Performance Analysis of Different Interconnect Networks for Network on Chip

Abstract

Nowadays, every electronic system, ranging from a small mobile phone to a satellite sent into space, has a System-on-Chip (SoC). SoCs have undergone rapid evolution and are still progressing at a swift pace. Due to explosive evolution of semiconductor industry, the devices are scaling down at a rapid rate and hence, the SoCs today have become communication-centric and shared bus system and crossbar system were fail to performed communication in side SoC. Interconnection networks offer an alternate solution to this communication paradigm and are becoming persistent in SoC. A NoC based interconnect network is a well-organized and efficiently use of limited communication channel while maintaining low packet latency, high saturation throughput, high communication bandwidth amongst different IPs core with a minimum area and low power-dissipation. In this thesis we present details performance analysis of four interconnect network mesh, torus, fat tree and butterfly in term of latency and throughput under uniform, tornado, neighbour, bit reversal and bit complement traffic using cycle accurate simulator.
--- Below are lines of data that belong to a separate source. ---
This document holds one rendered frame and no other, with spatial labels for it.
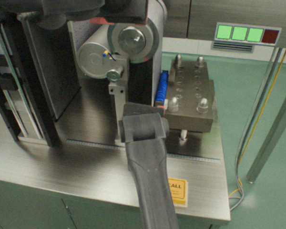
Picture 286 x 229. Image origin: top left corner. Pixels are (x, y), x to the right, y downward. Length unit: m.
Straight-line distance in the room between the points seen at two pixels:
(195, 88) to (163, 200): 0.58
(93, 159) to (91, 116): 0.22
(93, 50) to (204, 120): 0.40
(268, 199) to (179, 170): 1.27
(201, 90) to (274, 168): 1.41
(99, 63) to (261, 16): 0.63
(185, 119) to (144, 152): 0.38
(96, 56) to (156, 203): 0.49
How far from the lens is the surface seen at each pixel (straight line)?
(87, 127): 0.87
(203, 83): 0.88
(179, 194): 0.64
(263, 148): 1.67
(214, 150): 0.80
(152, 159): 0.34
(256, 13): 0.97
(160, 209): 0.32
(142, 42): 0.61
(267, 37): 1.01
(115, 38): 0.64
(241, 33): 0.97
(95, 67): 0.71
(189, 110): 0.73
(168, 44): 3.49
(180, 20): 0.94
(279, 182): 2.05
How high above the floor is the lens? 1.47
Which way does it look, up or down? 40 degrees down
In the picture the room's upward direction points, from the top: straight up
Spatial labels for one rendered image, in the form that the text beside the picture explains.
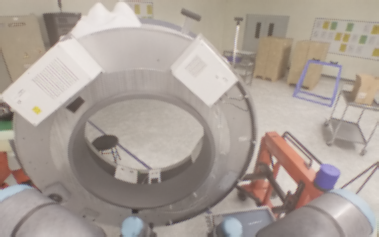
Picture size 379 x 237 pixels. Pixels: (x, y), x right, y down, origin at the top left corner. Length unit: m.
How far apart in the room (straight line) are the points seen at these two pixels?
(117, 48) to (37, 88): 0.36
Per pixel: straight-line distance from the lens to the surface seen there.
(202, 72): 0.86
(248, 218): 1.57
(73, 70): 0.85
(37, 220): 0.48
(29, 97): 0.97
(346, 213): 0.52
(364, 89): 4.04
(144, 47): 0.94
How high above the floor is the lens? 1.89
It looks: 28 degrees down
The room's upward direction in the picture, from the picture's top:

We also implement NoC interconnect networks on FPGA and see the effect of NoC parameters(FDW,FBD,VC) on FPGA, and validate their performance through FPGA synthesis . We found that the FDW and buffer depth have the great effect on FPGA resources, Virtual Channels (VCs) with all NoC parameter have considerably effect on buffer size and routing and logic requirements at NoC. We also analysis all interconnect networks in term of power and area at 65 nm technology by using synopsis tool. We found that butterfly interconnect network has highest power and Area efficient interconnect network but it will suffer heavily degradation on performance at high load so fat tree network is efficient network among all interconnect network.